▶ [WHAT THE EXERCISE ASKS] Within the entries below, the lines from the one with "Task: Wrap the" through the one with "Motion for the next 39" are to be set down exactly, both ends kept.

------ MATERIAL FOR THIS TASK

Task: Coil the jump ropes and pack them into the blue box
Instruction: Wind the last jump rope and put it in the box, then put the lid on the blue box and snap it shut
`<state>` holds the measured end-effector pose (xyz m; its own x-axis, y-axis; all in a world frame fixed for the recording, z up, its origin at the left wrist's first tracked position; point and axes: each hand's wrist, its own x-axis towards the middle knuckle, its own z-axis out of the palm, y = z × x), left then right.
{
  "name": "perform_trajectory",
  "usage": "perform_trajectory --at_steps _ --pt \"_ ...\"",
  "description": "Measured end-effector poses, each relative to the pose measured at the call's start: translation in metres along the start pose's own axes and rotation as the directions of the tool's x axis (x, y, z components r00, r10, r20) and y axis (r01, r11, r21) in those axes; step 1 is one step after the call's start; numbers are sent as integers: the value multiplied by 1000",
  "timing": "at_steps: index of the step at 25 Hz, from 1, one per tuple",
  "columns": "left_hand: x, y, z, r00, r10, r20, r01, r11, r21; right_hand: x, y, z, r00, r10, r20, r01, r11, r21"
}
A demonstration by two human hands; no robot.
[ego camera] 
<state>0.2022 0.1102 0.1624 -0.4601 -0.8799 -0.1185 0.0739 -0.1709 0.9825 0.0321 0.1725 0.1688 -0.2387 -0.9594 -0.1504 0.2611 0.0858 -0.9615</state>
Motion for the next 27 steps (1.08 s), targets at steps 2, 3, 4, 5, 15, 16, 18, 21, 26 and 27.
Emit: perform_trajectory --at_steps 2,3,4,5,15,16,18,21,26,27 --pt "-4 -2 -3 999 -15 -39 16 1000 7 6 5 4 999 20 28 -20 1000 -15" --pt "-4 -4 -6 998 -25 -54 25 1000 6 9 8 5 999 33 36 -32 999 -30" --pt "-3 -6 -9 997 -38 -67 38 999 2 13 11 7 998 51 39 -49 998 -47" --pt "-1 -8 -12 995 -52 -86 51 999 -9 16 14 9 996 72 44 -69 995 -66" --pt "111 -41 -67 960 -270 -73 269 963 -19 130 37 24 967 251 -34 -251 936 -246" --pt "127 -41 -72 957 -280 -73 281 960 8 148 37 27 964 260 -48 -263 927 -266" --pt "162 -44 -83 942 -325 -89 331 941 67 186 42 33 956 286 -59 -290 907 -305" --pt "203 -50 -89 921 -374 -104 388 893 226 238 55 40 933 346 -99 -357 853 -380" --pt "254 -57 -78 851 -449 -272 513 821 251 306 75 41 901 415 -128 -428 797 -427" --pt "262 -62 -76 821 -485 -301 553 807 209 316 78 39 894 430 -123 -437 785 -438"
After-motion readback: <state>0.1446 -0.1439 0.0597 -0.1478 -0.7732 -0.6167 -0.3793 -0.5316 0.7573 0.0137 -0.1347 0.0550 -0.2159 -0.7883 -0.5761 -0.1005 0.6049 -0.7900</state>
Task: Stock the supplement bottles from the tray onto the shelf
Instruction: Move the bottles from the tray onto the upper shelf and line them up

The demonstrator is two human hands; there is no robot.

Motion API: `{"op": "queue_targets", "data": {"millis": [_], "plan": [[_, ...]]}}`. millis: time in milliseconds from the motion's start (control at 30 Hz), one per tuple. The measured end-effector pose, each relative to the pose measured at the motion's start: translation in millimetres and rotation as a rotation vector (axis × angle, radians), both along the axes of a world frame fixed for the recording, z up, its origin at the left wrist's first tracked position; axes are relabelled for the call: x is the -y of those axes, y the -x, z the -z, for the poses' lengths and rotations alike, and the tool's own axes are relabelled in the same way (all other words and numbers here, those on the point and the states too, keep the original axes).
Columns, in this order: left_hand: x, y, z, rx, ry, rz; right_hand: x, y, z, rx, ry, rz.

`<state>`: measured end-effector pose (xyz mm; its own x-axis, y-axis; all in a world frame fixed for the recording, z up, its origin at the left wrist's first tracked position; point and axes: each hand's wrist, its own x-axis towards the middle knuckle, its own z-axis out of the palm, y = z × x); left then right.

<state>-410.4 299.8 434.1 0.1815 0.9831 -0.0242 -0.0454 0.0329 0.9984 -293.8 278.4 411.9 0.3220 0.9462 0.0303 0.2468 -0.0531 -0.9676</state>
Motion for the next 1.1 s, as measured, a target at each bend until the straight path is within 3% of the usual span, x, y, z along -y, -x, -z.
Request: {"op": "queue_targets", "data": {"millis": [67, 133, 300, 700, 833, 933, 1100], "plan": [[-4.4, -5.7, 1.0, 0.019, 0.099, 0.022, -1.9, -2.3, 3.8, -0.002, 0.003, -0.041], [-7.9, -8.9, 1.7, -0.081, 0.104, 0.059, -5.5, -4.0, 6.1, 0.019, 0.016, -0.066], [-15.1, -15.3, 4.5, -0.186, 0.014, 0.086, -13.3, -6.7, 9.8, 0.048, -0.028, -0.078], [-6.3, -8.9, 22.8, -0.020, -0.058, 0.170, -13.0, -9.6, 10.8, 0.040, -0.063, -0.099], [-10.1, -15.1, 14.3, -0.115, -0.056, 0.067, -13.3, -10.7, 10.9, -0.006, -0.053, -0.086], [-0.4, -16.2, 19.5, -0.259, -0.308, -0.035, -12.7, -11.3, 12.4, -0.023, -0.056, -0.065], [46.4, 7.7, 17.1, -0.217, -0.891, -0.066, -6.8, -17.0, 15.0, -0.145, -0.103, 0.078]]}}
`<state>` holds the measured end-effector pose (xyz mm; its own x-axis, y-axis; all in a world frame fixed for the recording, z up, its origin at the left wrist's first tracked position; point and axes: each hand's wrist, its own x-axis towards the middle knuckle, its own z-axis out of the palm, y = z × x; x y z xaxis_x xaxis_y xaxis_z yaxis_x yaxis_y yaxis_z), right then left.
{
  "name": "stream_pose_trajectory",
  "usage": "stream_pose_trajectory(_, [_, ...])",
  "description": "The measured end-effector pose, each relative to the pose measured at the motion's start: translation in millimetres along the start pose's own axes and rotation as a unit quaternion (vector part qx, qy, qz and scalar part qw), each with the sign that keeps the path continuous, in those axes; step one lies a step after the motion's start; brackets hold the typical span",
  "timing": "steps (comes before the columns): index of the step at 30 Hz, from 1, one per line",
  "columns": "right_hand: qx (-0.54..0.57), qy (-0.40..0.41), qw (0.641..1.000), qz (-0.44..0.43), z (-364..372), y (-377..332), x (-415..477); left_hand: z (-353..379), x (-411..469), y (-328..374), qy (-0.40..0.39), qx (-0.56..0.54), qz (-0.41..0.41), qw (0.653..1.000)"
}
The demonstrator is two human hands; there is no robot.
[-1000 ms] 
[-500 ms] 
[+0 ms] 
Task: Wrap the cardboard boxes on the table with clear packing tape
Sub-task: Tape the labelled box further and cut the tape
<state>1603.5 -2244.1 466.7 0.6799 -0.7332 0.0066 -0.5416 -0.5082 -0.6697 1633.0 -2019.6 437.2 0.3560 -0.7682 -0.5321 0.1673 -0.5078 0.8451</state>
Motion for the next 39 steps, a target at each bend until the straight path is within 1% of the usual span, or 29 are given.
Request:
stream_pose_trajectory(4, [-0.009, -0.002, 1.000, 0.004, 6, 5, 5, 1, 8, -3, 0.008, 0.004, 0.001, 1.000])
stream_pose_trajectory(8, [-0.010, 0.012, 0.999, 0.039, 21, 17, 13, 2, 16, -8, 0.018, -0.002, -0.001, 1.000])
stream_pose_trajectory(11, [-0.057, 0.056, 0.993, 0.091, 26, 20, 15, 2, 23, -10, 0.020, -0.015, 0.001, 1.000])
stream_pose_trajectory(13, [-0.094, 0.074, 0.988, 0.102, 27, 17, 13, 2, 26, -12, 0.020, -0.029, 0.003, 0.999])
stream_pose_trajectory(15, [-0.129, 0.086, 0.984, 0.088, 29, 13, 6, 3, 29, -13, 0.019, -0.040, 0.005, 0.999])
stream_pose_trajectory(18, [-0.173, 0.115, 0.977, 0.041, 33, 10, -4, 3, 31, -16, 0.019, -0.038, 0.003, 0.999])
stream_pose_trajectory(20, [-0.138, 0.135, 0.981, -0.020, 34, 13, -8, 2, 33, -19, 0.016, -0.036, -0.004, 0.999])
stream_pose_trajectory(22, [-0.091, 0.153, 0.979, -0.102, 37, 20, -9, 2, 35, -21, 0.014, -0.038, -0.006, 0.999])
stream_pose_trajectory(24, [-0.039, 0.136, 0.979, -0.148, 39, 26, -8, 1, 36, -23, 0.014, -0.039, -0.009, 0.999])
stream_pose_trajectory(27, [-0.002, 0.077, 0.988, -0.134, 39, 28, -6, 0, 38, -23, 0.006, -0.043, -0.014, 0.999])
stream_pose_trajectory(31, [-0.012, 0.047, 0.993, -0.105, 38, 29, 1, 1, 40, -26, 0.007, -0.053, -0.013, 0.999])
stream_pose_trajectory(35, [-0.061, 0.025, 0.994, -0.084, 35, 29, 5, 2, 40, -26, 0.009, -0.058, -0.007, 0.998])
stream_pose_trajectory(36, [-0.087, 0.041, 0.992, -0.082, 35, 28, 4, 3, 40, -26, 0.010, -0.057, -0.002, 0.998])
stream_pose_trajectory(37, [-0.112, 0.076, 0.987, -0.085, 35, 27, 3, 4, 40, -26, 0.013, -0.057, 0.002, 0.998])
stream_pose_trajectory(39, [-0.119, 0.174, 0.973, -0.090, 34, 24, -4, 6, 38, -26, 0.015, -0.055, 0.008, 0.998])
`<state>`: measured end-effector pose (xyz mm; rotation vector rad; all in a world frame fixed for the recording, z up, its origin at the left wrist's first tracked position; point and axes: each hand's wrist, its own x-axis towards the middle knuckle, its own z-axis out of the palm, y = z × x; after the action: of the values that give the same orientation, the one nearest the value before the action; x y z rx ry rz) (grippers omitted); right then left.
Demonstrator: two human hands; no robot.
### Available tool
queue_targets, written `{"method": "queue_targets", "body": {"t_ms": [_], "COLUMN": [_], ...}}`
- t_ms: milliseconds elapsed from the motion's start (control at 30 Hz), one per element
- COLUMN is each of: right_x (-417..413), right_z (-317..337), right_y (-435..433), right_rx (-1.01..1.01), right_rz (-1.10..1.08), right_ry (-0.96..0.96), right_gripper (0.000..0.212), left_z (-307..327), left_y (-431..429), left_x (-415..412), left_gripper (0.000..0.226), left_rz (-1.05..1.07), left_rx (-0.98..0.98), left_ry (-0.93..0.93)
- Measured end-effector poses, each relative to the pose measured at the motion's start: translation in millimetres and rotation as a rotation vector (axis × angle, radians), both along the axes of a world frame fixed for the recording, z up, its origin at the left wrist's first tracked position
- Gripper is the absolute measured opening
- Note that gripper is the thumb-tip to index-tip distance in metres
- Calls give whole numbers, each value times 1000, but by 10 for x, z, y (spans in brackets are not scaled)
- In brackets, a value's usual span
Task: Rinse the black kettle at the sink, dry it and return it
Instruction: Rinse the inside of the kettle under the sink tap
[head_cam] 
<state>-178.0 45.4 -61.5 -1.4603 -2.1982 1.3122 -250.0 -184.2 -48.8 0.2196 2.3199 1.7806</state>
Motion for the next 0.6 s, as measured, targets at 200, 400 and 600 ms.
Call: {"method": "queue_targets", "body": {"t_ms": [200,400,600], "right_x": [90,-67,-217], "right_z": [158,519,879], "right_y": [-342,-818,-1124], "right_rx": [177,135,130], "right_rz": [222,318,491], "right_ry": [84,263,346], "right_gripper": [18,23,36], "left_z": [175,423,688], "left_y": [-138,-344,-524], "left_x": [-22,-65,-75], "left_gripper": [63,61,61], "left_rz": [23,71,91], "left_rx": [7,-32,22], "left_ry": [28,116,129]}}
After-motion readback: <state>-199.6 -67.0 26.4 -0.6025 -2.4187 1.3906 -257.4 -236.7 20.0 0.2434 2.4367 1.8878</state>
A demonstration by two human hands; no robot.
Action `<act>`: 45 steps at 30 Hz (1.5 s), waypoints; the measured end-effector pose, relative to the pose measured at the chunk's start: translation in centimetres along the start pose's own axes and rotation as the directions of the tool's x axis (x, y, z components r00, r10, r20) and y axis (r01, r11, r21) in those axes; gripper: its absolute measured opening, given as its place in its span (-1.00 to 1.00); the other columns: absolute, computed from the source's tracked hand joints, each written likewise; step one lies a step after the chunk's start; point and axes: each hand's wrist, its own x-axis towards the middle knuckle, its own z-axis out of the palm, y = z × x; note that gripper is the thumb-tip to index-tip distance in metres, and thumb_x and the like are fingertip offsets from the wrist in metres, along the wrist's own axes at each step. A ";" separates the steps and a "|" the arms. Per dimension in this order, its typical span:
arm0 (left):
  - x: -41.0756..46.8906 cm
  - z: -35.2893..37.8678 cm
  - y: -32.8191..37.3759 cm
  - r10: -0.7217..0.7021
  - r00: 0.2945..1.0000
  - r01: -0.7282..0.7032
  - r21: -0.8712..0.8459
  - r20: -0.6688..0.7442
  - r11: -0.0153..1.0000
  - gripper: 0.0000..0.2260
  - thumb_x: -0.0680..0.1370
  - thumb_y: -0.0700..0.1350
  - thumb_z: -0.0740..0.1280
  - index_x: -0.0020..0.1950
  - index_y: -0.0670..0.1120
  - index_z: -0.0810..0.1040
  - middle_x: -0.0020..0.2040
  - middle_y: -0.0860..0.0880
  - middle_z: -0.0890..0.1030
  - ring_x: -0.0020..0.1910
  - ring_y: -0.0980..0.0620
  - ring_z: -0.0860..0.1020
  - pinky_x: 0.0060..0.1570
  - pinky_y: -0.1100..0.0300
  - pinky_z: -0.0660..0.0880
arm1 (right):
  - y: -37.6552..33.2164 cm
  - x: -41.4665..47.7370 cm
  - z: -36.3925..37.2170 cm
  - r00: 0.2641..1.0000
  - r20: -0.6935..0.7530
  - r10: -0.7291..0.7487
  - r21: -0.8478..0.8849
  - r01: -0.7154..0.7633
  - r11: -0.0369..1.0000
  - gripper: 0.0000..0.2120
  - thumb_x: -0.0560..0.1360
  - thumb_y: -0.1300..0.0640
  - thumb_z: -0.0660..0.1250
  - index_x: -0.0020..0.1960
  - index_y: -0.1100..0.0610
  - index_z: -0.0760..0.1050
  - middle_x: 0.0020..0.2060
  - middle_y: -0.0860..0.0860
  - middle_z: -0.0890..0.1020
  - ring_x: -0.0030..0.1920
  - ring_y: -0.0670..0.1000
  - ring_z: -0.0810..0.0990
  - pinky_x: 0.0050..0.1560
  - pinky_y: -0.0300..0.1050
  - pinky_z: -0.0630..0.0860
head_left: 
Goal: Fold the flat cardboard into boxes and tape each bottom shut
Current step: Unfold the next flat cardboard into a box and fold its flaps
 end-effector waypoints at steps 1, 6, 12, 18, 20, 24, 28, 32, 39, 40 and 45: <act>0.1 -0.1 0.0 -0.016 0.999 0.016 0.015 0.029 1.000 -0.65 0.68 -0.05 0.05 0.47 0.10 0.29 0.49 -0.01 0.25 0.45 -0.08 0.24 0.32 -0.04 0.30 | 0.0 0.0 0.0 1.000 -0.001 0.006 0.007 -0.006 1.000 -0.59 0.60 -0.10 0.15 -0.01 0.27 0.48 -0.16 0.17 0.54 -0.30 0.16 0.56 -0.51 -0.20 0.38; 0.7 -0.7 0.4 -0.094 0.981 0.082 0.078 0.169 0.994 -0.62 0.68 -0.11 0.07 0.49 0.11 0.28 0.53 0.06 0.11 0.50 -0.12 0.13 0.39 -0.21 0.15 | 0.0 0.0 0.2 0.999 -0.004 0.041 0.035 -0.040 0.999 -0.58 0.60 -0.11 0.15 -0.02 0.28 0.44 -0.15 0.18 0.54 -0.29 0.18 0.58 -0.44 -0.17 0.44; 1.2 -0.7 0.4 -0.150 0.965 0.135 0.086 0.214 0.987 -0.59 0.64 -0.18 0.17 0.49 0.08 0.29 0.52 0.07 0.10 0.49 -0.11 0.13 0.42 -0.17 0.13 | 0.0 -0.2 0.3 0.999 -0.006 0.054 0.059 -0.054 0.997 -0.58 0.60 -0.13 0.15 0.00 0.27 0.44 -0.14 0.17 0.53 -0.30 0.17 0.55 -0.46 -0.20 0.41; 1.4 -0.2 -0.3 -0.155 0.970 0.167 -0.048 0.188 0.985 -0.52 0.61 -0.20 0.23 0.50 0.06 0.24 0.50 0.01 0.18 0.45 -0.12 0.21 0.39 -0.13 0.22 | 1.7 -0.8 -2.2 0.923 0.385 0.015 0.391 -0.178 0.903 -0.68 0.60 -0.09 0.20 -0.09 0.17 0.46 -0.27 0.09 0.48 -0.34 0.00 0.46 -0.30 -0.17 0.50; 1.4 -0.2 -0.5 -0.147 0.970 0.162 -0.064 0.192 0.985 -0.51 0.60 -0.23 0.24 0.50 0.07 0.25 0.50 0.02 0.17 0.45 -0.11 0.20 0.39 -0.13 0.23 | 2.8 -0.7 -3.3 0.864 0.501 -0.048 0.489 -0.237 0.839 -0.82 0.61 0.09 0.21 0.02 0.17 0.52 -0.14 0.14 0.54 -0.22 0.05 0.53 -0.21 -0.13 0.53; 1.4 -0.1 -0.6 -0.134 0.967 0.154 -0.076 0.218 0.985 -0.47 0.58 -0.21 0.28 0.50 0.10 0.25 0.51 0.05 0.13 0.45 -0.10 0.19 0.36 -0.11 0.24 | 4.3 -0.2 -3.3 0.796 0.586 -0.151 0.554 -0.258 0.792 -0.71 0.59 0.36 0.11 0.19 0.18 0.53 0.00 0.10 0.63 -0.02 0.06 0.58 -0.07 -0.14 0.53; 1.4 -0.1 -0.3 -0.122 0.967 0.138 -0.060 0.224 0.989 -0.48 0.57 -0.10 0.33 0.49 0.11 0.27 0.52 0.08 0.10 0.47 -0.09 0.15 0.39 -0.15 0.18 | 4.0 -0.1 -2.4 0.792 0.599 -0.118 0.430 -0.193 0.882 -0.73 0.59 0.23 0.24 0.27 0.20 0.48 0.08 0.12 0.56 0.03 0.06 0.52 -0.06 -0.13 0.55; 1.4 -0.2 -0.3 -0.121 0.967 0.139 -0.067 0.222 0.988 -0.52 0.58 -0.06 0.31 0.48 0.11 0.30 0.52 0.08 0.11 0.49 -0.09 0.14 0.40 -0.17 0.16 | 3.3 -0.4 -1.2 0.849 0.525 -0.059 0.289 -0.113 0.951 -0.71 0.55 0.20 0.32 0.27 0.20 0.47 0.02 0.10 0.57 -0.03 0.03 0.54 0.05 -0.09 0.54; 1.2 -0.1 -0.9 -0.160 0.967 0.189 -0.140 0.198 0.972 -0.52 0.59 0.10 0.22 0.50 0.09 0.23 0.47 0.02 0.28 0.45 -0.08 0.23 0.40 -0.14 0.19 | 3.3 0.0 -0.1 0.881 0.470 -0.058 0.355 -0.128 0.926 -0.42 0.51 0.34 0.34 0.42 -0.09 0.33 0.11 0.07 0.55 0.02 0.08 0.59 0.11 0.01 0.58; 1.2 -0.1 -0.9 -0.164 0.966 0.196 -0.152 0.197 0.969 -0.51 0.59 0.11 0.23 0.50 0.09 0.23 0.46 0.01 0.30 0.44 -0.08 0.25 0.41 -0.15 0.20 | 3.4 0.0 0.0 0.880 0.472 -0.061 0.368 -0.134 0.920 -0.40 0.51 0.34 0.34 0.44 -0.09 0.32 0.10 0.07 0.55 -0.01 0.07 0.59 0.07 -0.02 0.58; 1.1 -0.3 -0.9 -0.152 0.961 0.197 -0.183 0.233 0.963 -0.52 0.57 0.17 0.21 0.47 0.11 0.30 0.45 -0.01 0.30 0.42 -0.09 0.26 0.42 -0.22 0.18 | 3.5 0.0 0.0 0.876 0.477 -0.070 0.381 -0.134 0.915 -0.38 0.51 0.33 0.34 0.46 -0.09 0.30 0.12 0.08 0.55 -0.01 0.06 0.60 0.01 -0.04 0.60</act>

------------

▶ [ANSWER TO THE PROBLEM]
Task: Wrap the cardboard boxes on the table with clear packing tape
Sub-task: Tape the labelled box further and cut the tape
<state>1603.5 -2244.1 466.7 0.6799 -0.7332 0.0066 -0.5416 -0.5082 -0.6697 1633.0 -2019.6 437.2 0.3560 -0.7682 -0.5321 0.1673 -0.5078 0.8451</state>
Motion for the next 39 steps, a target at each bend until the straight path is within 1% of the usual span, or 29 are given.

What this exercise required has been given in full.